Health Industry Insights (HII), an IDC Company, recently published a report called “Technology Selection: The Evolving Care Management Model to Address the Healthcare Crisis.” In essence the report looks at how care management technologies must evolve to accommodate the changing market, namely, “the mounting disease burden” brought on by the increase of chronic conditions in our aging population. Among its many worthwhile findings, the report suggests that integrated technologies such as payer-based electronic health records and those that provide a single source of comprehensive patient information are those that will enable health care payers to best meet the demands of their employer customers while also helping payers themselves maintain costs and improve care. I felt the following quote from the study summed things up rather nicely: “The increasing prevalence of chronic conditions and an aging population is driving a more holistic approach that contemplates the whole person and not one specific disease state or acute episode…”
The HII report resonated deeply with us here at MEDecision because it validated a philosophy we have held for some time. We have long promoted the notion that the next logical step for health information technology is to create a complete and comprehensive view of the individual patient that each stakeholder can both access and contribute to in real-time. It must provide actionable data with up-to-date clinical decision support and gaps in care information to furnish users with a streamlined and simplified resource for managing both populations and individual patients. And it must interface easily with existing systems so the best possible clinical information can get into the hands of those who need it, when they need it and in the format that best suits them.
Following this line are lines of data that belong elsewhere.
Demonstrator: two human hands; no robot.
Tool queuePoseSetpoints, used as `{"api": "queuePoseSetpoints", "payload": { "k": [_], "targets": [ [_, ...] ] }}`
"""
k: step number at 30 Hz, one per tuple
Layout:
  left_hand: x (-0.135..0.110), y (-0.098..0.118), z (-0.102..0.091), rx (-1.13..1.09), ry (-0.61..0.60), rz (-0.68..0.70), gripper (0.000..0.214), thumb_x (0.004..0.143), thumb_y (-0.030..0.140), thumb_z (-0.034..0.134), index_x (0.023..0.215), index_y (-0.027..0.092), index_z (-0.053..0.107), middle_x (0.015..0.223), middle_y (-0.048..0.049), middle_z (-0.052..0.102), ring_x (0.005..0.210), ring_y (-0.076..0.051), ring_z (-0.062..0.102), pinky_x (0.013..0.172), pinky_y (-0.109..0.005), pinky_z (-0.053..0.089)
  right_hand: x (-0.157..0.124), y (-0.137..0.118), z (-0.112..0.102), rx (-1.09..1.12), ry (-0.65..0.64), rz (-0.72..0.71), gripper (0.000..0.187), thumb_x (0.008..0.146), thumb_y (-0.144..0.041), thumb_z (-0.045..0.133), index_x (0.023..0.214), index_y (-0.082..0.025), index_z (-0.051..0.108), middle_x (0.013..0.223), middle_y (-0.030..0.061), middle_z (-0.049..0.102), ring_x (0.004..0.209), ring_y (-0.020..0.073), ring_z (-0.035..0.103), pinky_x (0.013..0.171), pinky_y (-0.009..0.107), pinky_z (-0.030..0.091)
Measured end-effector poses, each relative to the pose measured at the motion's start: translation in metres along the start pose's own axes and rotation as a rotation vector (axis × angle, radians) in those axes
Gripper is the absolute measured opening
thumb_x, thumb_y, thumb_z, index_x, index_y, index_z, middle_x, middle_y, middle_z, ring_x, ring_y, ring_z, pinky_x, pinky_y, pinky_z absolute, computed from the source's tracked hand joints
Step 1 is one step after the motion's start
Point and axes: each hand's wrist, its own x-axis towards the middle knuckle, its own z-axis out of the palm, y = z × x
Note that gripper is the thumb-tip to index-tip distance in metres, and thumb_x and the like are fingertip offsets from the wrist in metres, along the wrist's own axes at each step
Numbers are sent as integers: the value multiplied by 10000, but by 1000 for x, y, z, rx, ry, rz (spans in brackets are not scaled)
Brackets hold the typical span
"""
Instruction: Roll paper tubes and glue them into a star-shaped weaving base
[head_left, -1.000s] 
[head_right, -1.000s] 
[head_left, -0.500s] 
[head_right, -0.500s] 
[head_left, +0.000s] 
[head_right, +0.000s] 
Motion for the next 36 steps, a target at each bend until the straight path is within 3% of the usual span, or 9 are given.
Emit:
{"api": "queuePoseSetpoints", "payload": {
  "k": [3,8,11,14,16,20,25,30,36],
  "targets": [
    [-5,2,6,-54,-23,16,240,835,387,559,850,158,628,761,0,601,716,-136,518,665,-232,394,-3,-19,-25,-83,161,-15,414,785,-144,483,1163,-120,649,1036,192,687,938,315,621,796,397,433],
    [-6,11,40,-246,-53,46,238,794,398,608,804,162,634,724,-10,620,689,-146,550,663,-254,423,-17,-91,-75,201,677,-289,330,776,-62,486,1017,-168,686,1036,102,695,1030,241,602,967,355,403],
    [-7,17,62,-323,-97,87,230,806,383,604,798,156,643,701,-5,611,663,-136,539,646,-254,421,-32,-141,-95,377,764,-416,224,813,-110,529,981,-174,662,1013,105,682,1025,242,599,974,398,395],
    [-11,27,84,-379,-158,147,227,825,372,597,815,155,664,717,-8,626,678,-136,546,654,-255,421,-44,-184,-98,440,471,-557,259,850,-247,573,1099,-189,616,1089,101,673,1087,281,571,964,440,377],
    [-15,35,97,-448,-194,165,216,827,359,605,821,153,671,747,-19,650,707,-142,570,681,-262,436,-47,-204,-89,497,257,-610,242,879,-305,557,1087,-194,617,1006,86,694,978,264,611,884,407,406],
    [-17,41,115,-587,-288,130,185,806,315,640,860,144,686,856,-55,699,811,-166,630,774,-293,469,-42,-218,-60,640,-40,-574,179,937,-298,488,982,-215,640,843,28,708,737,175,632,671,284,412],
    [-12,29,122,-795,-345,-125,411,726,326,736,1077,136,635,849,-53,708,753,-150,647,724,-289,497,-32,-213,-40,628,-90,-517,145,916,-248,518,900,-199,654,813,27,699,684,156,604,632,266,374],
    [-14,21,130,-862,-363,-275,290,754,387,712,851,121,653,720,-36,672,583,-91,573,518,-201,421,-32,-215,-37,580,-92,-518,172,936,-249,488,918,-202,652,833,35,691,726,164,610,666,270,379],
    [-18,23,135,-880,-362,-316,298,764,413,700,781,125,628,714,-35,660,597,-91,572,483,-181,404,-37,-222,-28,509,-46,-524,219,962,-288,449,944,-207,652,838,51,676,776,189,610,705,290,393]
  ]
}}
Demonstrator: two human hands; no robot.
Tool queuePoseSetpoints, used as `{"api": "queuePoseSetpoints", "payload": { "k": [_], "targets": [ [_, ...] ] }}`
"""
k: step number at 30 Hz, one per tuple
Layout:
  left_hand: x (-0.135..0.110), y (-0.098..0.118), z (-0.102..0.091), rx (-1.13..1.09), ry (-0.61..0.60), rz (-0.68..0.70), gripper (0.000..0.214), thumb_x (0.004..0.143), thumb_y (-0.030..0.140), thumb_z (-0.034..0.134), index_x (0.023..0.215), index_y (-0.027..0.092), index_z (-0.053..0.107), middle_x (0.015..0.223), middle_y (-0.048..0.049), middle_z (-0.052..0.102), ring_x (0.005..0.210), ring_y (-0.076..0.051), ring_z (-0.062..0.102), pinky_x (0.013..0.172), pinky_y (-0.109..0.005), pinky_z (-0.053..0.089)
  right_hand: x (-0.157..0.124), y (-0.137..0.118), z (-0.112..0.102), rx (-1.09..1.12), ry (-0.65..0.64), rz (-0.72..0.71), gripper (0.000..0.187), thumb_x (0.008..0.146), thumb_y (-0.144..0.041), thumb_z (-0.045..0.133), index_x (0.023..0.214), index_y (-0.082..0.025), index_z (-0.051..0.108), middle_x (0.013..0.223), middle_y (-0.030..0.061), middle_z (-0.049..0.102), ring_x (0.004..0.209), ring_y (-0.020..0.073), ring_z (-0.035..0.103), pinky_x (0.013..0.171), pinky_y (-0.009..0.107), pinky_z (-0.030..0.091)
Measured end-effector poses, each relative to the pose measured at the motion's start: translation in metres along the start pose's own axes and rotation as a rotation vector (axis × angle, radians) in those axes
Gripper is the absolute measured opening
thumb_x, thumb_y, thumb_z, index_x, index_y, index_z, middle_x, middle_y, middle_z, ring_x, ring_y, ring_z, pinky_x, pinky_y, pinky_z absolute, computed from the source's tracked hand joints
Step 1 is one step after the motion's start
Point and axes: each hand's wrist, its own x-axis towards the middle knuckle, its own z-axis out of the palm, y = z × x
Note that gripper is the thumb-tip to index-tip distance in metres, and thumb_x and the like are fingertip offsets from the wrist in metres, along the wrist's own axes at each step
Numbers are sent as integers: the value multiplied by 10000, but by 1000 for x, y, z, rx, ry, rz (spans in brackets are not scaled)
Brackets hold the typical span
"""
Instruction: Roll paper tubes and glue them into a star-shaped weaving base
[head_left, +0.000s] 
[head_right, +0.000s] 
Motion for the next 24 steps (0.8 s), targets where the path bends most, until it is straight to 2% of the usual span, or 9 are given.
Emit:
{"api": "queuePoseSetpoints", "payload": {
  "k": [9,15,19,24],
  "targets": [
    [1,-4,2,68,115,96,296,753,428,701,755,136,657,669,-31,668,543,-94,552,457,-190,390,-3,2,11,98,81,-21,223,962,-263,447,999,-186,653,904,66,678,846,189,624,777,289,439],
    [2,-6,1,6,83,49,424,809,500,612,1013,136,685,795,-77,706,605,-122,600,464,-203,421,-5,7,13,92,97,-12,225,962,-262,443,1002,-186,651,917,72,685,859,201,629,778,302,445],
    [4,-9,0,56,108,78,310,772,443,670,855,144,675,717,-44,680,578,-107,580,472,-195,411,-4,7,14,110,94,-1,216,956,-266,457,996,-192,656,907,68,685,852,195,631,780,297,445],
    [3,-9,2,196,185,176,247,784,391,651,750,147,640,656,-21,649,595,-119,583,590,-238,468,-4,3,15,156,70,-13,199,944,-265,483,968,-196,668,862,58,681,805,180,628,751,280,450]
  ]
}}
This is precisely what we have designed our Alineo™ and Nexalign™ products to do, so the HII report indeed corroborates our vision for the future of the industry. It’s no wonder that these products gained so much attention and enthusiasm when we showcased them at the recent AHIP Institute and HIMSS conference. Potential partners and potential users alike have begun to see the value in technologies that can integrate, automate and collaborate. With health care reform poised to kick into high gear in the coming months and the patient centered medical home model continuously gaining traction, I think we’ll see what we once considered the future of health IT become reality a lot sooner than we once anticipated.